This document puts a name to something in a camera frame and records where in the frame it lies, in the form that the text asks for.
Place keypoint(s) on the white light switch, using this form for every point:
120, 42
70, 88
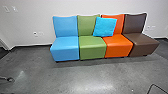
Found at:
6, 9
14, 8

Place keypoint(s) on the blue sofa chair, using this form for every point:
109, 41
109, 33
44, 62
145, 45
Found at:
65, 46

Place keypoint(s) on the green sofa chair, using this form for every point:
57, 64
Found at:
91, 46

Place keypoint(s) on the brown sofa chair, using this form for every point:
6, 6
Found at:
141, 41

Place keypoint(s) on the cyan cushion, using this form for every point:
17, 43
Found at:
104, 26

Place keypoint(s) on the orange sofa chair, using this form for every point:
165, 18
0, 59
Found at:
116, 45

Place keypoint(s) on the dark table foot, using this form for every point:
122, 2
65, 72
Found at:
8, 79

Exercise details ::
The whole listing above, minus its pictures, is what you should write out word for word.

Written solution ::
This document puts a name to something in a camera frame and records where in the frame it lies, in the form that the text asks for.
Place keypoint(s) on the white light switch, using this form for every point:
120, 42
70, 88
Found at:
6, 9
14, 8

Place keypoint(s) on the blue sofa chair, using this form for every point:
109, 41
109, 33
44, 62
145, 45
Found at:
65, 46

Place keypoint(s) on the green sofa chair, using this form for every point:
57, 64
Found at:
91, 46

Place keypoint(s) on the brown sofa chair, using this form for every point:
6, 6
Found at:
141, 41

Place keypoint(s) on the cyan cushion, using this form for every point:
17, 43
Found at:
104, 26

Place keypoint(s) on the orange sofa chair, using this form for every point:
165, 18
0, 59
Found at:
116, 45

Place keypoint(s) on the dark table foot, using this form for every point:
122, 2
65, 72
Found at:
8, 79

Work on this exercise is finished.